The end of courtship - disappearance of courtship customs in America

Public Interest, Wntr, 1997 by Leon R. Kass

But perhaps still worse than such amorality - and amorality on this subject is itself morally culpable - is the failure of sex education to attempt to inform and elevate the erotic imagination of the young. On the contrary, the very attention to physiology and technique is deadly to the imagination. True sex education is an education of the heart; it concerns itself with beautiful and worthy beloveds, with elevating transports of the soul. The energy of sexual desire, if properly sublimated, is transformable into genuine and lofty longings - not only for love and romance but for all the other higher human yearnings. The sonnets and plays of Shakespeare, the poetry of Keats and Shelley, and the novels of Jane Austen can incline a heart to woo, and even show one whom and how. What kind of wooers can one hope to cultivate from reading the sex manuals - or from watching the unsublimated and unsublime sexual athleticism of the popular culture?

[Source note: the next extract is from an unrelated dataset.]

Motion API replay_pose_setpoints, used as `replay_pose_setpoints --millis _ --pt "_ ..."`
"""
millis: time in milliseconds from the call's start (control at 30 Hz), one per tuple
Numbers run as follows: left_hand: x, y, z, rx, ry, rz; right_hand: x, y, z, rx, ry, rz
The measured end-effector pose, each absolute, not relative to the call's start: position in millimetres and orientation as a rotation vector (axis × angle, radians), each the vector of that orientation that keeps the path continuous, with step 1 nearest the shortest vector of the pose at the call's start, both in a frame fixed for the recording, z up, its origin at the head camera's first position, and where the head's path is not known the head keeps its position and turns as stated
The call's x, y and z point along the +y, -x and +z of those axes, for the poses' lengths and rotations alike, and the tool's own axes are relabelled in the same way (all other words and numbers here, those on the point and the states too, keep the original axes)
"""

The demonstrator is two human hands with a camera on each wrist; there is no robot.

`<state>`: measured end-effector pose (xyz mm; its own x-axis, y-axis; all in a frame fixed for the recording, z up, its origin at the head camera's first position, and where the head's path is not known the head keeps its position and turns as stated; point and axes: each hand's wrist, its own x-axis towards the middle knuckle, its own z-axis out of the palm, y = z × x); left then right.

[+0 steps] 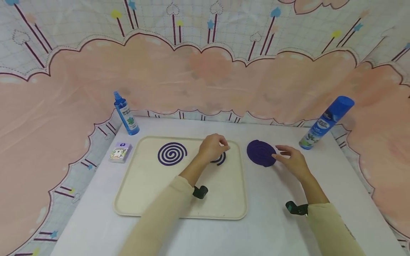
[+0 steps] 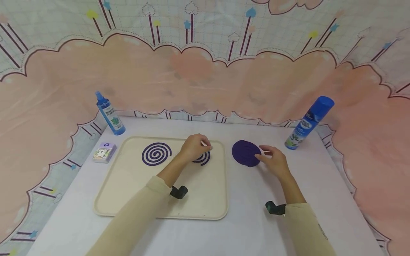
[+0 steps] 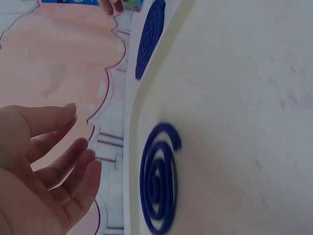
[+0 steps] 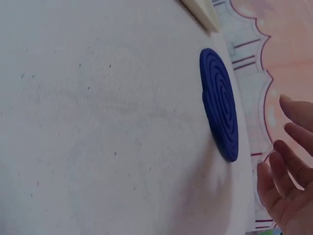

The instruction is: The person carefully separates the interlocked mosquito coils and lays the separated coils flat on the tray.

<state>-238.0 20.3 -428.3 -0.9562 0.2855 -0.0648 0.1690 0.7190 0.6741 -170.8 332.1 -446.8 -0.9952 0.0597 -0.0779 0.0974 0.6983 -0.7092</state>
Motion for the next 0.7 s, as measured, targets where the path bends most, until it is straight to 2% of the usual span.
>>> replay_pose_setpoints --millis 433,700 --pt "95.1 257.0 -442.5 2.713 -0.413 1.147 339.0 177.0 -463.2 2.712 -0.299 -1.230" --pt "118.9 258.5 -450.0 2.688 -0.409 1.181 336.9 179.3 -466.4 2.690 -0.335 -1.234"
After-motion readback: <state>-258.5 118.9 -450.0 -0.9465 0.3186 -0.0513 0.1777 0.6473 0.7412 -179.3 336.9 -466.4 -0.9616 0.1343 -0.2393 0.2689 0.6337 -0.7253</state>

Decent sex education at home is also compromised, given that most parents of today's adolescents were themselves happy sexual revolutionaries. Dad may now be terribly concerned that his daughter not become promiscuous in high school or college, but he probably remains glad for the sexual favors bestowed on him by numerous coeds when he was on campus. If he speaks at all, he will likely settle for admonitions to play it safe and lessons about condoms and the pill. And morn, a feminist and career woman, is concerned only that her daughter have sex on her own terms, not her boyfriend's. If chastity begins at home, it has lost its teachers and exemplars.

Crippled by divorce

The ubiquitous experience of divorce is also deadly for courtship and marriage. Some people try to argue, wishfully against the empirical evidence, that children of divorce will marry better than their parents because they know how important it is to choose well. But the deck is stacked against them. Not only are many of them frightened of marriage, in whose likely permanence they simply do not believe, but they are often maimed for love and intimacy. They have had no successful models to imitate; worse, their capacity for trust and love has been severely crippled by the betrayal of the primal trust all children naturally repose in their parents, to provide that durable, reliable, and absolutely trustworthy haven of permanent and unconditional love in an otherwise often unloving and undependable world.

Countless students at the University of Chicago have told me and my wife that the divorce of their parents has been the most devastating and life-shaping event of their lives.(3) They are conscious of the fact that they enter into relationships guardedly and tentatively; for good reason, they believe that they must always be looking out for number one. Accordingly, they feel little sense of devotion to another and, their own needs unmet, they are not generally eager for or partial to children. They are not good bets for promise keeping, and they haven't enough margin for generous service. And many of the fatherless men are themselves unmanned for fatherhood, except in the purely biological sense. Even where they dream of meeting a true love, these children of divorce have a hard time finding, winning, and committing themselves to the right one.